1\. For anything involving simulations or else, that require an ellipsoidal
earth or beyond, go for Patrick Cozzi's (of CesiumJS) still very relevant book
_3D Engine Design for Virtual Globes_

[http://www.virtualglobebook.com/](http://www.virtualglobebook.com/)

2\. There is no fixed ratio of screen space for map vs globe display, it all
depends on the choice of projection used for the map version, the ratio
mentioned is apparently for a specific equirectangular plot.

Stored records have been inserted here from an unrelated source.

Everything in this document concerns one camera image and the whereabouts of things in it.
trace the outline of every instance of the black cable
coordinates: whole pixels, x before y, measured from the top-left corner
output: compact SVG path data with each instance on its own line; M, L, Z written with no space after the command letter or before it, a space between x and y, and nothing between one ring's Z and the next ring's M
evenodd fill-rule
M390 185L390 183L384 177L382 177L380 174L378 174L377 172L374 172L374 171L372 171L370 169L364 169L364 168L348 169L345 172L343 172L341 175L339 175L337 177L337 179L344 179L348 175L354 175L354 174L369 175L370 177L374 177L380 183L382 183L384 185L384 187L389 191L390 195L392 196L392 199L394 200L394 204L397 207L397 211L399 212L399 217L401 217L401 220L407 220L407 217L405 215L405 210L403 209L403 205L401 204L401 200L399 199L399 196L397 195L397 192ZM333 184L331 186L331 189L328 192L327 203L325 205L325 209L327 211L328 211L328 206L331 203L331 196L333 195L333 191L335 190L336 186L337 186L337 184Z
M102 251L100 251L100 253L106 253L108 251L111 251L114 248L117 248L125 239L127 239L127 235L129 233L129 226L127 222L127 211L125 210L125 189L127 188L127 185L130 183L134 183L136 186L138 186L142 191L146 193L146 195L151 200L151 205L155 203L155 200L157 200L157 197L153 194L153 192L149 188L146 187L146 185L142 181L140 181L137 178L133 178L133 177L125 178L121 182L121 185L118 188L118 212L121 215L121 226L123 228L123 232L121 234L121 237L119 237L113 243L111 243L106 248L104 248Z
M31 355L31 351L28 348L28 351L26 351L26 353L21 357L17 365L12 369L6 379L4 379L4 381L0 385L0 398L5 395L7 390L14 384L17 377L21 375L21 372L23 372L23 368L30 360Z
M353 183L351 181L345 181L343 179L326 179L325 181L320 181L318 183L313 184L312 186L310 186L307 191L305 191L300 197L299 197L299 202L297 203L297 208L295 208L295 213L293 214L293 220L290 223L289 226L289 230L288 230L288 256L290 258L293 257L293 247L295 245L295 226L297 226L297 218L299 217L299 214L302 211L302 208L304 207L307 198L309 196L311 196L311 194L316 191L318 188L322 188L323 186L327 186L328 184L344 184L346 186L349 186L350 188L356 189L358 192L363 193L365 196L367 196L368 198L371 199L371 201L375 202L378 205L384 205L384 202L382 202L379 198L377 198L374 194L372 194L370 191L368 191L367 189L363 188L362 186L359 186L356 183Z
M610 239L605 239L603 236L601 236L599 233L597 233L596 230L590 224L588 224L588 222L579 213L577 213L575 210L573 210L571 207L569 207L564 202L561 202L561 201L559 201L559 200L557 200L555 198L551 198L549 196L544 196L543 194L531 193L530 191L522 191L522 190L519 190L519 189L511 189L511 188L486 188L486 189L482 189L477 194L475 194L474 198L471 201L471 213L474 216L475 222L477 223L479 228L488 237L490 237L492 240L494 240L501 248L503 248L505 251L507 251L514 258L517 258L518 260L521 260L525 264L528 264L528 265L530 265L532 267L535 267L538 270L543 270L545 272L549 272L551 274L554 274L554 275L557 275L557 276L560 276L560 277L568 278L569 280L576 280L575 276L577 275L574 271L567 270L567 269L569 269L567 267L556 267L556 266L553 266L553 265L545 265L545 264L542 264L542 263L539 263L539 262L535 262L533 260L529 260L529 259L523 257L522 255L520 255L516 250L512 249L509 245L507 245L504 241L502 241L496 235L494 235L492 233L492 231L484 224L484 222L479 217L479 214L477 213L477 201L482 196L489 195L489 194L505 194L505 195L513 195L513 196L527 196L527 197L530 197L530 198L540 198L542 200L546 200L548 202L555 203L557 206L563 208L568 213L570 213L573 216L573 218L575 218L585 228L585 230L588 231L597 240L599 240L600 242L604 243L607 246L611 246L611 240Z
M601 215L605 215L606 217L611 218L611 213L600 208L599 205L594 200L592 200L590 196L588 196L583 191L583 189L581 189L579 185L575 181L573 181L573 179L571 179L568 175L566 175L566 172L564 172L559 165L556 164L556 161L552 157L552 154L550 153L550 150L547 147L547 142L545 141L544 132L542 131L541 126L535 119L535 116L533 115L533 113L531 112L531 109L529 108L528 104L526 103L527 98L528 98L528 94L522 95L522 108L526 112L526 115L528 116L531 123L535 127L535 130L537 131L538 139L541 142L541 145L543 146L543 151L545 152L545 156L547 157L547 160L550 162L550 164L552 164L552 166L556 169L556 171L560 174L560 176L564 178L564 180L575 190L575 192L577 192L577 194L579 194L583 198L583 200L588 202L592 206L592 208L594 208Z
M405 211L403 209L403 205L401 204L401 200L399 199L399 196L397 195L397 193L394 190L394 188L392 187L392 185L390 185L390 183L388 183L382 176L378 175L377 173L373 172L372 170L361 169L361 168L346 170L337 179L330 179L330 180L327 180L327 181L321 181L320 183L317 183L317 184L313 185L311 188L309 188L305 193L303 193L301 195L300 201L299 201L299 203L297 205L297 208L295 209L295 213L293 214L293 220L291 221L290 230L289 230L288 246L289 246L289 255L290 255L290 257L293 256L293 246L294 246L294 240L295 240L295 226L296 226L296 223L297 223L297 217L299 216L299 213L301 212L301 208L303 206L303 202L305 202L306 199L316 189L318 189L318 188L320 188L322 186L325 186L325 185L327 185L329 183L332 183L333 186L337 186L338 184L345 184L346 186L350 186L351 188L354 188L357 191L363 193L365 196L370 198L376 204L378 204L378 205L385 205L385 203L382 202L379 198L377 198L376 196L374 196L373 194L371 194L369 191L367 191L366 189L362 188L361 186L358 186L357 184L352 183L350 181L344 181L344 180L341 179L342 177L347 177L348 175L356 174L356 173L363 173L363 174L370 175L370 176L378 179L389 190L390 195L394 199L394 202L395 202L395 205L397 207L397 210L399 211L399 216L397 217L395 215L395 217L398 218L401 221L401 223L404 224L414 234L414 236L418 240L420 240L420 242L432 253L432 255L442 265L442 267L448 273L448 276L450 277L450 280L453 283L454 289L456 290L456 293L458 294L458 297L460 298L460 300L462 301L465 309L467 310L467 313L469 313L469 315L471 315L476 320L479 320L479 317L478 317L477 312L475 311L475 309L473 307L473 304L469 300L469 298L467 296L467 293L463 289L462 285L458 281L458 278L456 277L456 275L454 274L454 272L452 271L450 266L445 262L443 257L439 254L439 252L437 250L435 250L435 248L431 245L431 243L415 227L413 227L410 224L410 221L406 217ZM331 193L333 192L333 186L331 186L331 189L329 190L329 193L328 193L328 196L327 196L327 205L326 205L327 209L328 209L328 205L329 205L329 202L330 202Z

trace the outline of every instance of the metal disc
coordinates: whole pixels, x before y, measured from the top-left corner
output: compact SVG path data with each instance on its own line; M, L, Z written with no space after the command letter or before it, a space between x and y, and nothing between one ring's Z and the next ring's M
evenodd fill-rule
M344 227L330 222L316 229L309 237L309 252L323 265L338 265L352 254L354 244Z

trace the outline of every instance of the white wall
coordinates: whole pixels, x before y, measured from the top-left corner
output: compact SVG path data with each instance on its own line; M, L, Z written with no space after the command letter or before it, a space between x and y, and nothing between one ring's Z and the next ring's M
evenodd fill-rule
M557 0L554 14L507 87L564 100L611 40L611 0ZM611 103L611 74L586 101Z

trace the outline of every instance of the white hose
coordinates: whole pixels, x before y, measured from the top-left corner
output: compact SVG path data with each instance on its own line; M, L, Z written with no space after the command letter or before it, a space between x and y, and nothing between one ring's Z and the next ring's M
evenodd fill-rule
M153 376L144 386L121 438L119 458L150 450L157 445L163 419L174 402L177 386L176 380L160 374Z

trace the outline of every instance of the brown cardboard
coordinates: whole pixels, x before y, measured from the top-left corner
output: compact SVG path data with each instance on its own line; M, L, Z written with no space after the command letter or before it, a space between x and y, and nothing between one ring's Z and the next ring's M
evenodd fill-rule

Maps don't need to be rectangular, projections like Robinson or Equal Earth
are also considerable options, which don't make the map appear so huge and
have a way better screen space ratio vs. a globe than rectangular ones.

[https://en.wikipedia.org/wiki/Equal_Earth_projection](https://en.wikipedia.org/wiki/Equal_Earth_projection)

------
tenbino
These giant companies employ/stockpile vast numbers of elite programmers who
they don’t really need.

So they build other things. Nice work if you can get it.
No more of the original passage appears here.